### Your assignment
Counting the line with "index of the" as the last one, copy out the lines of the data exactly from the first onward.
______________________________
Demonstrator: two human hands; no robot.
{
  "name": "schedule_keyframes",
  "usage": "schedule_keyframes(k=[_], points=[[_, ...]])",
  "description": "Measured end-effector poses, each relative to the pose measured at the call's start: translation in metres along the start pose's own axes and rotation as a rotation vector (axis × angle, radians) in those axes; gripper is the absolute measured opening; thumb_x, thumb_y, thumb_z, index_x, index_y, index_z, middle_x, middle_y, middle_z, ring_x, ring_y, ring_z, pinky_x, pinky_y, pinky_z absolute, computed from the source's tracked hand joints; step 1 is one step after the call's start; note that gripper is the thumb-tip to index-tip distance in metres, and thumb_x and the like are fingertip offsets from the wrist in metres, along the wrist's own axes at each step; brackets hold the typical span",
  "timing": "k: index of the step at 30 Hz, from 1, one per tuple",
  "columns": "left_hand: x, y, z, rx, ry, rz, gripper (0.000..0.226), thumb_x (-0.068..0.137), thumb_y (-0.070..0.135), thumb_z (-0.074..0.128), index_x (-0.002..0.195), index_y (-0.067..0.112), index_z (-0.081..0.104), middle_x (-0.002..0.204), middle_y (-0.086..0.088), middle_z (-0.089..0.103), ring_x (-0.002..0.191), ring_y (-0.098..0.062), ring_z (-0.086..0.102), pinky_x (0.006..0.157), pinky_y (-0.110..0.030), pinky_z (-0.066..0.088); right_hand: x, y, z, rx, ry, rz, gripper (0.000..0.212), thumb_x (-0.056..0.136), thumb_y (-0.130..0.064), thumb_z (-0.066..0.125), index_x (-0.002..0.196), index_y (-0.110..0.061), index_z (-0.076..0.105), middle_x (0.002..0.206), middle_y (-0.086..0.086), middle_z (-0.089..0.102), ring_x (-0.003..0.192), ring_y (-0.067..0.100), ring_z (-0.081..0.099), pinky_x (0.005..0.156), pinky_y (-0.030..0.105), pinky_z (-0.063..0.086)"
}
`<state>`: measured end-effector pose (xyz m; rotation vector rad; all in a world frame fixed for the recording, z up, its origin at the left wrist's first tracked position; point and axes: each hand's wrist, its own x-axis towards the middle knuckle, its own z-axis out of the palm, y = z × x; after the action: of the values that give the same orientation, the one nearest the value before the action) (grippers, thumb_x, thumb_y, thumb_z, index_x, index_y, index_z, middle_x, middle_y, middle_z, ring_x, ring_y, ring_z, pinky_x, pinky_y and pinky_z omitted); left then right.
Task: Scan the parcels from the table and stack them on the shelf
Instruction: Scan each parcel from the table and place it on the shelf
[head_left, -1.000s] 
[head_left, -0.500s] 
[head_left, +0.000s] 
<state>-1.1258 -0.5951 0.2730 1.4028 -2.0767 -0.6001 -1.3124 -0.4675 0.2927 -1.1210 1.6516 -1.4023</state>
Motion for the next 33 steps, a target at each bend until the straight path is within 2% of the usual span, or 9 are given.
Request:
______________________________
### Result of the exercise
Demonstrator: two human hands; no robot.
{
  "name": "schedule_keyframes",
  "usage": "schedule_keyframes(k=[_], points=[[_, ...]])",
  "description": "Measured end-effector poses, each relative to the pose measured at the call's start: translation in metres along the start pose's own axes and rotation as a rotation vector (axis × angle, radians) in those axes; gripper is the absolute measured opening; thumb_x, thumb_y, thumb_z, index_x, index_y, index_z, middle_x, middle_y, middle_z, ring_x, ring_y, ring_z, pinky_x, pinky_y, pinky_z absolute, computed from the source's tracked hand joints; step 1 is one step after the call's start; note that gripper is the thumb-tip to index-tip distance in metres, and thumb_x and the like are fingertip offsets from the wrist in metres, along the wrist's own axes at each step; brackets hold the typical span",
  "timing": "k: index of the step at 30 Hz, from 1, one per tuple",

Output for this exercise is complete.